Biosynthetic approaches

Methods that use the endogenous cellular machinery to introduce unnatural amino acids into proteins are not limited by protein size and will facilitate the investigation of biologic processes in vivo. A general in vitro biosynthetic method allows for the site-specific incorporation of unnatural amino acids into proteins (15). In this method, a suppressor tRNA is chemically acylated with an unnatural amino acid, and the codon of interest in the target gene is mutated to the amber stop codon, TAG. When added to cell extracts that support transcription and translation, the suppressor tRNA recognizes and selectively incorporates the attached unnatural amino acid in response to the UAG in the transcribed mRNA. Using this method, a variety of unnatural amino acids have been incorporated into proteins, regardless of position or protein size, and have been applied to a large number of problems in protein chemistry (16). Besides the amber stop codon, rare codons and extended codons also have been used to specify the unnatural amino acid (17). An extension of this method involves the microinjection of the chemically acylated tRNA and UAG-containing mutant mRNA into Xenopus oocytes (18). The endogenous oocyte protein synthesis machinery supports translation and incorporation of the unnatural amino acid. This method enables the structure-function studies of integral membrane proteins, which are generally not amenable to in vitro expression systems (19). A purified in vitro translation system that consisted of only ribosomes, initiation factors, elongation factors, mRNA, and tRNAs preloaded with desired amino acids was used to incorporate simultaneously several unnatural amino acids into peptides in response to sense codons (20). By reassigning the meaning of codons, this system ultimately may allow the synthesis of peptides and proteins that contain multiple unnatural amino acids. The drawback to these methods lies in the chemical acylation of the suppressor tRNA, which is technically demanding and can exclude certain unnatural amino acid from attachment. In addition, acylated tRNA is consumed stoichiometrically and cannot be regenerated in cells or cell extracts, which leads to low expression of the target protein.

Multisite incorporation of unnatural amino acids by using cellular machinery has been achieved in auxotrophic bacterial strains (21) and in mammalian cells (22). This method relies on the idea that aminoacyl-tRNA synthetases, although with very high substrate specificity can mischarge unnatural amino acids that are close structural analogs of the cognate amino acids. An unnatural amino acid analogous to a canonical counterpart is introduced into a bacterial strain that is incapable of producing the natural amino acid or into mammalian cells that are deprived of the natural amino acid. The translational machinery then replaces the natural amino acid with its analog in all proteins. The incorporation efficiency of unnatural amino acids can be improved by increasing the expression level of the synthetase (23) and by introducing mutations that relax the substrate specificity of the aminoacylation domain (24) or attenuate the proofreading function of the editing domain of certain synthetases (25). However, this strategy is limited because it is restricted to global replacement of one amino acid with an analog and does not allow specific single alterations with a specific protein.

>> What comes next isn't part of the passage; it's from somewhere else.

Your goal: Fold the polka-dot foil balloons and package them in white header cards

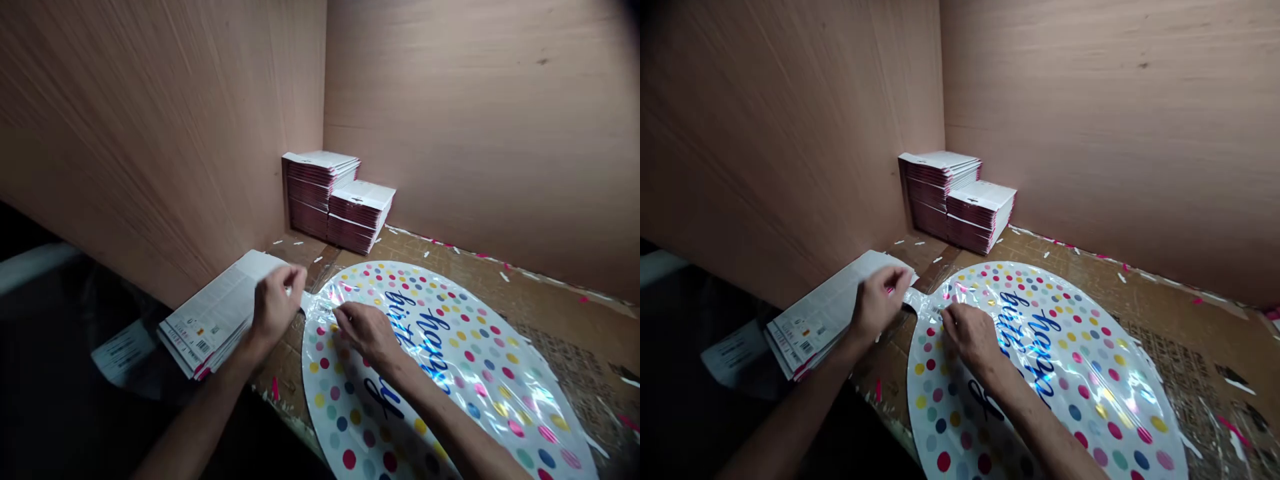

It would be ideal to genetically encode an unnatural amino acid in a manner similar to that of common amino acids, enabling site-directed mutagenesis in living cells with unnatural amino acids. A general method to expand the genetic code to include unnatural amino acids was developed. It involves the generation of a new tRNA-codon-synthetase set that is specific for the unnatural amino acid and does not crosstalk with other sets for common amino acids (26). The new synthetase is evolved to charge specifically an unnatural amino acid onto the new tRNA. This tRNA recognizes a codon that does not encode any common amino acids (e.g., a stop codon or an extended codon). When expressed in cells, the new tRNA-synthetase pair enables the unnatural amino acid to be site-specifically incorporated into proteins at the unique codon with high fidelity and efficiency. This method allows the use of unnatural amino acids in the investigation of biologic systems in an in vivo setting. It may be possible to generate stable cell lines or transgenic animals capable of inheriting such alterations for long-term studies. However, toxic unnatural amino acids and those incompatible with the protein biosynthesis machinery cannot be incorporated using this approach.

Application of Unnatural Amino Acids

Unnatural amino acids enable the structural, chemical, and physical properties of the building blocks of proteins to be customized according to needs. Such tailored changes have contributed to our understanding of the fundamental questions of protein chemistry on the molecular and atomic level, have been used to modify and enhance protein properties, and are being exploited to control protein activities to investigate various biologic processes and to create novel biologic functions.

Protein stability

There are many factors contributing to protein stability, including hydrogen bonding, hydrophobicity, packing, and conformational entropy, among others. It is difficult to access individual contributions by using conventional mutagenesis because changing one common amino acid to another often alters several properties at a time. For example, mutagenesis to disrupt hydrogen bonds, usually by deleting one member of a hydrogen-bonded pair, will leave an unpaired hydrogen donor or acceptor and/or alter local solvation and packing interactions, all of which may lead to protein destabilization.

To determine the effect of side-chain hydrogen bonding on protein folding, Tyr27 in staphylococcal nuclease (SNase) was replaced with several isosteric, fluorinated tyrosine analogs (unnatural amino acids 1 to 3) (Fig. 2) (27). These unnatural amino acids were designed to gradually increase the strength of the Tyr27-Glu10 hydrogen bond while minimizing the steric and electronic perturbations associated with deleting one hydrogen-bonding member. The stability constants Kapp of the corresponding mutants were found correlative with the pKa of the hydroxyl group in the tyrosine analogs. This result provides strong evidence that intramolecular side-chain hydrogen bonds preferentially stabilize the folded state of a protein relative to the unfolded state in water.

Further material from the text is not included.